Exercise goal:
For the records that follow, please set down exactly the lines between the one holding "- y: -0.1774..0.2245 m" and the one holding "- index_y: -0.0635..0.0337", inclusive, and only those.

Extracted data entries
------------------------------------------------------------

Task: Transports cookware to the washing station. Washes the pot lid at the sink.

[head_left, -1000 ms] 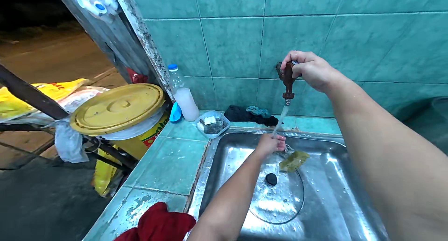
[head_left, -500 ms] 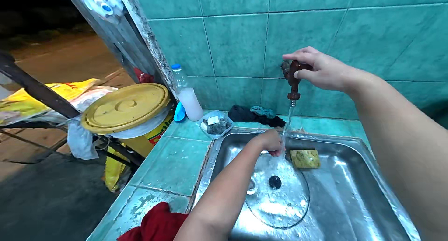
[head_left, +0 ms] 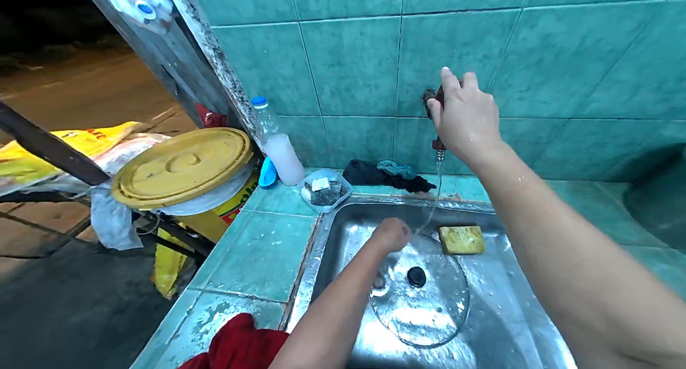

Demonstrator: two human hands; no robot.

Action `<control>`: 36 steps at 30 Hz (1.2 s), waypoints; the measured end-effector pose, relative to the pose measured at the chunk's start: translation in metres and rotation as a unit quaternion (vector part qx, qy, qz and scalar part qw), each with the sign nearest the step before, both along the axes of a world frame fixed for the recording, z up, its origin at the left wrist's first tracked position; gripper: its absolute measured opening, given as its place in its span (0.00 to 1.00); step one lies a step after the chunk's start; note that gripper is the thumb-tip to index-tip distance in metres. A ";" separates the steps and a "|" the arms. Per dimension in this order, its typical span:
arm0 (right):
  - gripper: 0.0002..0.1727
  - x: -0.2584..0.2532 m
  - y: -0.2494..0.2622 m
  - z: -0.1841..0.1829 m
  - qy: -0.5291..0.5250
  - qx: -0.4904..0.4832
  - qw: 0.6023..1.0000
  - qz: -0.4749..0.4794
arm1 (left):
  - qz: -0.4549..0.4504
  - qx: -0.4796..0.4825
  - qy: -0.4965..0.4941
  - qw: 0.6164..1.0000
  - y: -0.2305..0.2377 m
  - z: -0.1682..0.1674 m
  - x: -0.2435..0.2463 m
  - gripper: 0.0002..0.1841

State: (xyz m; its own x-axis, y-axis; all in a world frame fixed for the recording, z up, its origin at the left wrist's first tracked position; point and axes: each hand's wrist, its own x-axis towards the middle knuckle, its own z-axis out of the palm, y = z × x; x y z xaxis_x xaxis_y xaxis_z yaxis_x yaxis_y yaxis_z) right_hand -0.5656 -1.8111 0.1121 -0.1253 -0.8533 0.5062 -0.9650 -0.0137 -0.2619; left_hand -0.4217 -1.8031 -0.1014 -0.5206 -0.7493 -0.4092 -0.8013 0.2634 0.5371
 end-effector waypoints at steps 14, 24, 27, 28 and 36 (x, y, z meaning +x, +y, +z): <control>0.36 -0.095 0.095 -0.314 -0.104 0.413 0.903 -0.062 | 0.285 0.113 0.021 0.952 0.032 -0.091 0.064 0.33; 0.22 -0.101 0.092 -0.306 -0.237 0.371 0.890 -0.117 | 0.305 0.310 0.417 0.798 0.061 -0.028 0.019 0.23; 0.17 -0.111 0.094 -0.293 -0.366 0.246 0.894 -0.081 | 0.288 0.266 0.432 0.813 0.076 0.000 0.006 0.23; 0.14 -0.107 0.094 -0.283 -0.429 0.193 0.881 -0.054 | 0.268 0.242 0.434 0.826 0.081 0.008 0.004 0.23; 0.19 -0.003 0.124 -0.240 -0.431 -0.095 0.886 0.144 | 0.168 0.082 0.388 0.902 0.114 0.028 -0.005 0.21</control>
State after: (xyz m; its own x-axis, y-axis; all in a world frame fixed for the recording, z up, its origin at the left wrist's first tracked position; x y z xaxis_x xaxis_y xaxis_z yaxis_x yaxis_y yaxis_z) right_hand -0.5683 -1.6876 -0.1275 -0.3257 -0.8227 0.4660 -0.3577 -0.3490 -0.8662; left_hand -0.4268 -1.6887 -0.0739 -0.4539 -0.8802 -0.1388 -0.1866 -0.0584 0.9807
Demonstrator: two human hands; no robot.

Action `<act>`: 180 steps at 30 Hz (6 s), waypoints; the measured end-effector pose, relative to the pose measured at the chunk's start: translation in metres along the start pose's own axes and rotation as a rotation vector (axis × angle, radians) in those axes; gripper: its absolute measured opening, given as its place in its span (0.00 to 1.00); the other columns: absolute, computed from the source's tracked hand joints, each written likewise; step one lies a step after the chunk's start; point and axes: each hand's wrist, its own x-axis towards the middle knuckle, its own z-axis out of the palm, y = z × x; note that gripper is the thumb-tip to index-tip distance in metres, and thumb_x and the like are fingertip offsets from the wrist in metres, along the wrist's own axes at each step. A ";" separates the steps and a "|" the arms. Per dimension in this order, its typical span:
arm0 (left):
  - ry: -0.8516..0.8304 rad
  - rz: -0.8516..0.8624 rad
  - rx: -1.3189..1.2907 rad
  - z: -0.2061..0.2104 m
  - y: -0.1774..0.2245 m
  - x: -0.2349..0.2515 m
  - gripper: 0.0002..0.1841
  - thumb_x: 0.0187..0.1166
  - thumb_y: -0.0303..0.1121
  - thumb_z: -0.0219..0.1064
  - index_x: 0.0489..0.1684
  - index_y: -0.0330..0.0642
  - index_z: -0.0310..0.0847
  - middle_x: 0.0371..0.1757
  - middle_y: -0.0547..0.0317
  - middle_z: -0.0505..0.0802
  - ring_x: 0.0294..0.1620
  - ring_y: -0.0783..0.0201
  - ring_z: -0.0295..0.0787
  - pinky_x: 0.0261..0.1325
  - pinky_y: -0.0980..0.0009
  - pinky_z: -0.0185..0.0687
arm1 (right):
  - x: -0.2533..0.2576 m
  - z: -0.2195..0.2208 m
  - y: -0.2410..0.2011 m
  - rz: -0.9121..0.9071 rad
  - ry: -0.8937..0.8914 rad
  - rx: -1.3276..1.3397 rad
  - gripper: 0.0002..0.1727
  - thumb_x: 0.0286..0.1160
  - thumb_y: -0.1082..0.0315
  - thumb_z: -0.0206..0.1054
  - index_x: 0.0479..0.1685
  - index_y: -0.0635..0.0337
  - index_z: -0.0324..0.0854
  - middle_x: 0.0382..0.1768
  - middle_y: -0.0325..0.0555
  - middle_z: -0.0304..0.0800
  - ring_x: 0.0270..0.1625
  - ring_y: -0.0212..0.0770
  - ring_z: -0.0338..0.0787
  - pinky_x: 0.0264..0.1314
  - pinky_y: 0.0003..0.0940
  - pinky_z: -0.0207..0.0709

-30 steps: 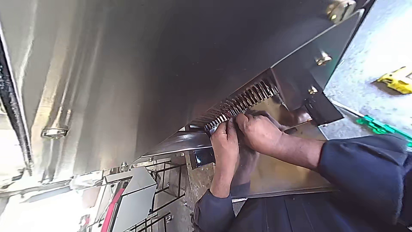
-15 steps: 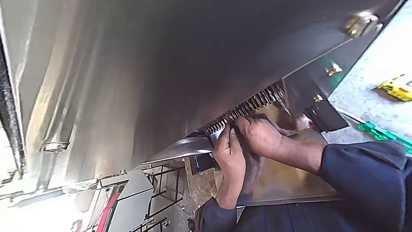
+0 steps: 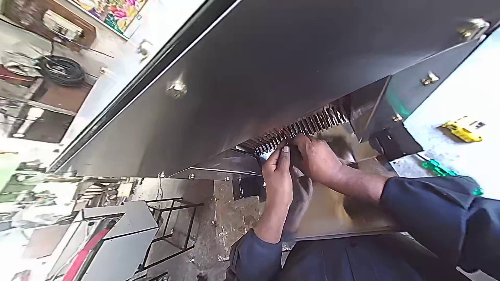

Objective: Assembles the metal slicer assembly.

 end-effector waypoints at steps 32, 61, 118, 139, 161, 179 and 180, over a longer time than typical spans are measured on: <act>-0.207 0.096 -0.354 -0.023 0.052 -0.004 0.15 0.85 0.22 0.54 0.62 0.33 0.83 0.61 0.48 0.91 0.61 0.58 0.88 0.65 0.56 0.85 | 0.005 -0.013 -0.064 0.005 0.321 0.146 0.09 0.82 0.66 0.62 0.45 0.62 0.83 0.39 0.55 0.90 0.46 0.55 0.92 0.49 0.56 0.84; 0.064 0.167 -0.184 0.006 0.088 -0.010 0.16 0.88 0.26 0.48 0.60 0.31 0.82 0.50 0.49 0.93 0.53 0.59 0.92 0.61 0.57 0.87 | 0.027 -0.052 -0.050 -0.264 0.142 0.296 0.09 0.80 0.68 0.64 0.51 0.61 0.86 0.45 0.54 0.90 0.50 0.52 0.92 0.52 0.50 0.85; -0.623 0.915 0.804 -0.099 -0.011 -0.036 0.18 0.88 0.45 0.60 0.63 0.48 0.91 0.61 0.59 0.96 0.64 0.62 0.92 0.71 0.62 0.85 | -0.057 -0.045 0.027 0.096 -0.028 -0.246 0.17 0.76 0.48 0.70 0.42 0.54 0.87 0.45 0.47 0.89 0.48 0.47 0.90 0.51 0.52 0.84; -0.750 0.759 0.172 -0.128 -0.078 -0.035 0.13 0.85 0.39 0.64 0.49 0.46 0.94 0.44 0.60 0.96 0.48 0.68 0.93 0.55 0.71 0.88 | -0.009 0.008 -0.074 0.226 0.611 -0.366 0.13 0.83 0.59 0.67 0.51 0.60 0.78 0.35 0.43 0.93 0.34 0.36 0.94 0.38 0.39 0.89; -0.775 0.756 0.116 -0.128 -0.081 -0.033 0.13 0.86 0.39 0.63 0.48 0.46 0.94 0.43 0.61 0.96 0.48 0.69 0.93 0.56 0.72 0.88 | 0.019 0.028 -0.065 0.076 0.708 -0.535 0.08 0.85 0.64 0.63 0.47 0.60 0.81 0.25 0.42 0.87 0.25 0.37 0.88 0.26 0.38 0.82; -0.784 0.732 0.066 -0.132 -0.081 -0.030 0.13 0.85 0.37 0.63 0.49 0.43 0.94 0.45 0.60 0.97 0.52 0.69 0.93 0.61 0.74 0.87 | 0.016 0.046 -0.062 0.348 0.543 -0.739 0.10 0.80 0.60 0.61 0.41 0.58 0.79 0.20 0.48 0.84 0.24 0.56 0.89 0.23 0.55 0.76; -0.780 0.732 0.060 -0.133 -0.081 -0.029 0.13 0.85 0.37 0.64 0.49 0.43 0.94 0.45 0.60 0.97 0.52 0.69 0.93 0.61 0.74 0.87 | 0.019 0.043 -0.067 0.331 0.570 -0.750 0.11 0.79 0.60 0.61 0.41 0.60 0.79 0.21 0.50 0.85 0.24 0.57 0.89 0.23 0.57 0.76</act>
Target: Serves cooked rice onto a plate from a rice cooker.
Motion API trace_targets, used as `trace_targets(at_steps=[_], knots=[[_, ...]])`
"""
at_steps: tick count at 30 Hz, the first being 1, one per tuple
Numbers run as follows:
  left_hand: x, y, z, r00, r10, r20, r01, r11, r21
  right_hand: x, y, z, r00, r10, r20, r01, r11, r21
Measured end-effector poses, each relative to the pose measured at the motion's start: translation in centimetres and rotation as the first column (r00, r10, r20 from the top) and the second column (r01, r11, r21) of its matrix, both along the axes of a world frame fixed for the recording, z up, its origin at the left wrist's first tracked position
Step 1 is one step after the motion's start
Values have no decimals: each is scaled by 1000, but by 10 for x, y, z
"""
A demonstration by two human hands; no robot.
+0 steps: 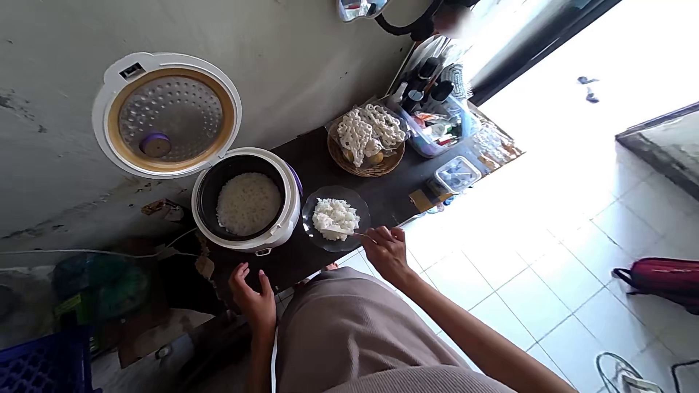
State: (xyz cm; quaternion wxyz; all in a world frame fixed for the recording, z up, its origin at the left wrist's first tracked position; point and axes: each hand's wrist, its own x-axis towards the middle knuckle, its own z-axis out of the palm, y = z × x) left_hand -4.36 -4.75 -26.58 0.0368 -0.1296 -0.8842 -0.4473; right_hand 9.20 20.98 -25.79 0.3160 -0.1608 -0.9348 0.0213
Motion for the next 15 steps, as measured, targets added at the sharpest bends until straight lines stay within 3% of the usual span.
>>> trace_targets(at_steps=[11, 15], knots=[[0, -1, -2, 1000, 14, -12, -14, 1000, 0, 5, 35, 14, 988, -151, 43, 153, 987, -51], [-1, -1, -3, 1000, 14, -8, -14, 1000, 2, -13, 10, 12, 997, -73, -20, 72, 996, -45]])
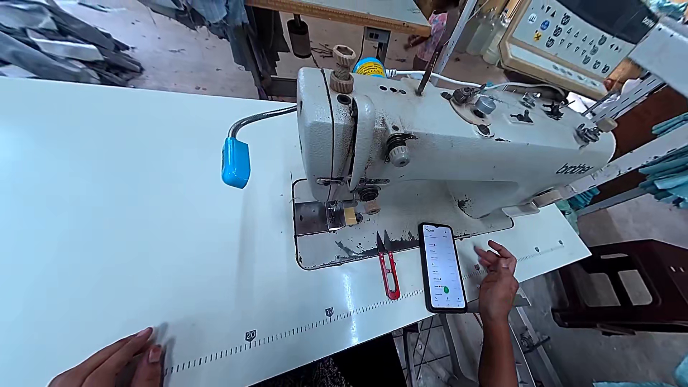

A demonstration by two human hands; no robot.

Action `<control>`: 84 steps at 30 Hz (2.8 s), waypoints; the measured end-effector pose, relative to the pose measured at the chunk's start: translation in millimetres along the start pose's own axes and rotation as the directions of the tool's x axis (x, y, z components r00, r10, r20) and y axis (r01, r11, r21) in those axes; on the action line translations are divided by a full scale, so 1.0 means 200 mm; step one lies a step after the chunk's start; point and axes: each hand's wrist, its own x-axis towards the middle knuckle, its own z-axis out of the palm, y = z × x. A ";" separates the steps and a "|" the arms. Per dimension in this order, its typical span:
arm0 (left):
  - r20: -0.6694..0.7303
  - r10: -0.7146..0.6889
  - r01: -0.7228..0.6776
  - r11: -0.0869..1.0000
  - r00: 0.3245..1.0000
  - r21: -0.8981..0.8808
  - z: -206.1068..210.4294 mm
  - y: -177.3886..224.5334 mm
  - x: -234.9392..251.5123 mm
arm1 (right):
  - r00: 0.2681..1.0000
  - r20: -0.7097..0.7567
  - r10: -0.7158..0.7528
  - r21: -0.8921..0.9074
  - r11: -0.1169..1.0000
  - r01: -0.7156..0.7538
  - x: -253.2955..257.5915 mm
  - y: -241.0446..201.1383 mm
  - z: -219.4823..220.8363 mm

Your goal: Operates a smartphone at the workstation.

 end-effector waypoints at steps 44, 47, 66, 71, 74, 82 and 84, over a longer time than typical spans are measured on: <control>0.011 0.004 -0.004 1.000 1.000 0.026 -0.01 0.01 0.02 | 0.997 -0.006 -0.078 -0.139 0.987 0.077 -0.05 -0.01 0.03; 0.017 0.001 -0.002 0.999 1.000 0.034 -0.01 0.02 0.02 | 0.996 -0.007 -0.090 -0.139 0.986 0.088 -0.04 -0.01 0.03; 0.032 0.014 -0.015 0.999 0.999 0.033 -0.02 0.05 0.04 | 0.994 0.010 -0.104 -0.158 0.982 0.105 -0.04 -0.01 0.04; 0.059 0.005 -0.005 1.000 0.998 0.016 -0.02 0.01 0.01 | 0.892 0.437 0.113 -0.244 0.970 -0.003 -0.04 -0.08 -0.11; 0.058 0.011 -0.012 1.000 0.998 0.014 -0.02 0.00 0.00 | 0.751 0.633 0.188 -0.291 0.957 0.007 -0.07 -0.12 -0.19; 0.042 0.007 -0.007 1.000 0.999 0.003 -0.01 0.00 0.00 | 0.930 0.335 0.154 -0.344 0.939 -0.031 -0.12 -0.10 -0.09; 0.035 0.015 -0.015 1.000 0.999 0.011 -0.01 0.00 0.00 | 0.953 0.260 0.156 -0.362 0.931 -0.053 -0.11 -0.09 -0.06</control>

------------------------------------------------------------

Result of this task:
  - y: -0.1774..0.2245 m
  - x: -0.2349..0.2515 m
  - gripper: 0.0002..0.1841
  - thumb_x: 0.0187..0.1166
  - thumb_y: -0.0303..0.1121
  - thumb_z: -0.0219..0.1064
  - index_x: 0.0489..0.1684
  - index_y: -0.0330..0.0642
  - index_z: -0.0310..0.0847
  - middle_x: 0.0371..0.1757
  - middle_y: -0.0547..0.0317
  - middle_z: -0.0505..0.0802
  - ring_x: 0.0294..0.1620
  - ring_y: -0.0783..0.0201
  - ring_z: -0.0295..0.0787
  - pinky_x: 0.0261..0.1325
  - pinky_y: -0.0980..0.0009
  - pinky_z: -0.0185..0.0687
arm1 (right):
  - x: -0.2533..0.2576 m
  - z: -0.2195..0.2208 m
  - y: -0.2410..0.2011 m
  - rz: -0.9121..0.9071 rad
  - ry: -0.8937..0.8914 rad
  - rx: -1.3276..1.3397 rad
  - gripper: 0.0002..0.1727
  - thumb_x: 0.0286..0.1160
  - thumb_y: -0.1082..0.0315
  - thumb_z: -0.0206..0.1054
  - index_x: 0.0479..0.1685
  - index_y: -0.0635..0.0337

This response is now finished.